→ **EXERCISE**: Retype each line below precisely and omit all images.

→ **RECORDED DATA**:
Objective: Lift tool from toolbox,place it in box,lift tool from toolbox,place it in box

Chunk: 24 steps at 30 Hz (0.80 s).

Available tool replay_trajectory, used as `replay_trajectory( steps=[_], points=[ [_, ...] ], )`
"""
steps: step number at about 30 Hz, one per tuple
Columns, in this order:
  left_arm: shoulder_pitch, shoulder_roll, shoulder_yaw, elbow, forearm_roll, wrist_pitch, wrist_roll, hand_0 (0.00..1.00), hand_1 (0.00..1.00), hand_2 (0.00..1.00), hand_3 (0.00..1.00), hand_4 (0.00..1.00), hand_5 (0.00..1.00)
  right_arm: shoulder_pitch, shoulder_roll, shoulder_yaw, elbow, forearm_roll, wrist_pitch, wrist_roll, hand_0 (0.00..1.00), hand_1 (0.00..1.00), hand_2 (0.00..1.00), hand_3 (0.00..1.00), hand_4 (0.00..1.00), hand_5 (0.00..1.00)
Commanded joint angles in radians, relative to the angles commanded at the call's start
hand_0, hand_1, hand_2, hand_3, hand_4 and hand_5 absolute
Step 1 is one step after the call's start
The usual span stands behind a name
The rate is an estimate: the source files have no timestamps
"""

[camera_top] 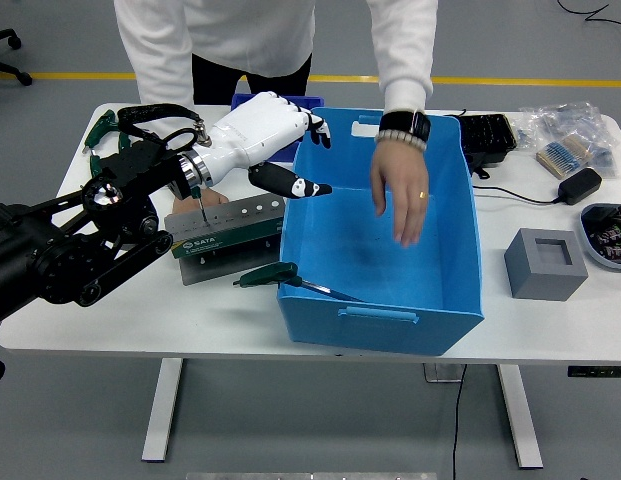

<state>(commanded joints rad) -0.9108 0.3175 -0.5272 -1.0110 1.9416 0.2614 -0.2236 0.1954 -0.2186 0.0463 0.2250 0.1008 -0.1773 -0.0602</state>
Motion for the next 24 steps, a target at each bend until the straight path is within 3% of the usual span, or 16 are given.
replay_trajectory(
  steps=[3, 4, 9, 11, 24],
  points=[
    [0.010, 0.025, 0.014, 0.017, -0.009, 0.002, -0.013, 0.448, 0.501, 0.583, 0.592, 0.876, 0.715, -0.001, 0.000, -0.001, 0.000, 0.003, 0.000, 0.001, 0.726, 0.695, 0.733, 0.587, 0.826, 0.722],
    [0.013, 0.032, 0.019, 0.022, -0.011, 0.001, -0.018, 0.474, 0.544, 0.611, 0.595, 0.821, 0.868, -0.001, 0.001, -0.001, -0.001, 0.003, 0.000, 0.001, 0.726, 0.695, 0.734, 0.587, 0.826, 0.722],
    [0.031, 0.055, 0.023, 0.044, -0.016, -0.022, -0.036, 0.474, 0.544, 0.611, 0.595, 0.821, 0.868, -0.002, 0.001, -0.002, -0.001, 0.006, 0.000, 0.002, 0.726, 0.695, 0.734, 0.587, 0.826, 0.722],
    [0.033, 0.061, 0.028, 0.053, -0.015, -0.030, -0.037, 0.515, 0.590, 0.633, 0.581, 0.809, 0.915, -0.002, 0.002, -0.002, -0.001, 0.005, 0.000, 0.002, 0.724, 0.694, 0.733, 0.587, 0.826, 0.722],
    [0.032, 0.082, 0.065, 0.099, 0.030, -0.066, -0.030, 0.534, 0.600, 0.636, 0.507, 0.799, 0.991, -0.002, 0.002, -0.004, -0.001, 0.009, 0.000, 0.003, 0.723, 0.694, 0.733, 0.586, 0.826, 0.722]
  ],
)
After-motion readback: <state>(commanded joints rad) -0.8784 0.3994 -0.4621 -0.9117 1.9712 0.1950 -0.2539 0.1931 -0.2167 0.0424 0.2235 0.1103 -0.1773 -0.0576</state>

→ **REPLY**:
Objective: Lift tool from toolbox,place it in box,lift tool from toolbox,place it in box

Chunk: 24 steps at 30 Hz (0.80 s).

Available tool replay_trajectory, used as `replay_trajectory( steps=[_], points=[ [_, ...] ], )`
"""
steps: step number at about 30 Hz, one per tuple
Columns, in this order:
  left_arm: shoulder_pitch, shoulder_roll, shoulder_yaw, elbow, forearm_roll, wrist_pitch, wrist_roll, hand_0 (0.00..1.00), hand_1 (0.00..1.00), hand_2 (0.00..1.00), hand_3 (0.00..1.00), hand_4 (0.00..1.00), hand_5 (0.00..1.00)
  right_arm: shoulder_pitch, shoulder_roll, shoulder_yaw, elbow, forearm_roll, wrist_pitch, wrist_roll, hand_0 (0.00..1.00), hand_1 (0.00..1.00), hand_2 (0.00..1.00), hand_3 (0.00..1.00), hand_4 (0.00..1.00), hand_5 (0.00..1.00)
Commanded joint angles in radians, relative to the angles commanded at the call's start
hand_0, hand_1, hand_2, hand_3, hand_4 and hand_5 absolute
Step 1 is one step after the call's start
The usual span stands behind a name
The rate is an estimate: the source files have no timestamps
"""

[camera_top] 

<state>(commanded joints rad) -0.9108 0.3175 -0.5272 -1.0110 1.9416 0.2614 -0.2236 0.1954 -0.2186 0.0463 0.2250 0.1008 -0.1773 -0.0602</state>
Motion for the next 24 steps, a target at each bend until the straight path is within 3% of the usual span, or 16 are given.
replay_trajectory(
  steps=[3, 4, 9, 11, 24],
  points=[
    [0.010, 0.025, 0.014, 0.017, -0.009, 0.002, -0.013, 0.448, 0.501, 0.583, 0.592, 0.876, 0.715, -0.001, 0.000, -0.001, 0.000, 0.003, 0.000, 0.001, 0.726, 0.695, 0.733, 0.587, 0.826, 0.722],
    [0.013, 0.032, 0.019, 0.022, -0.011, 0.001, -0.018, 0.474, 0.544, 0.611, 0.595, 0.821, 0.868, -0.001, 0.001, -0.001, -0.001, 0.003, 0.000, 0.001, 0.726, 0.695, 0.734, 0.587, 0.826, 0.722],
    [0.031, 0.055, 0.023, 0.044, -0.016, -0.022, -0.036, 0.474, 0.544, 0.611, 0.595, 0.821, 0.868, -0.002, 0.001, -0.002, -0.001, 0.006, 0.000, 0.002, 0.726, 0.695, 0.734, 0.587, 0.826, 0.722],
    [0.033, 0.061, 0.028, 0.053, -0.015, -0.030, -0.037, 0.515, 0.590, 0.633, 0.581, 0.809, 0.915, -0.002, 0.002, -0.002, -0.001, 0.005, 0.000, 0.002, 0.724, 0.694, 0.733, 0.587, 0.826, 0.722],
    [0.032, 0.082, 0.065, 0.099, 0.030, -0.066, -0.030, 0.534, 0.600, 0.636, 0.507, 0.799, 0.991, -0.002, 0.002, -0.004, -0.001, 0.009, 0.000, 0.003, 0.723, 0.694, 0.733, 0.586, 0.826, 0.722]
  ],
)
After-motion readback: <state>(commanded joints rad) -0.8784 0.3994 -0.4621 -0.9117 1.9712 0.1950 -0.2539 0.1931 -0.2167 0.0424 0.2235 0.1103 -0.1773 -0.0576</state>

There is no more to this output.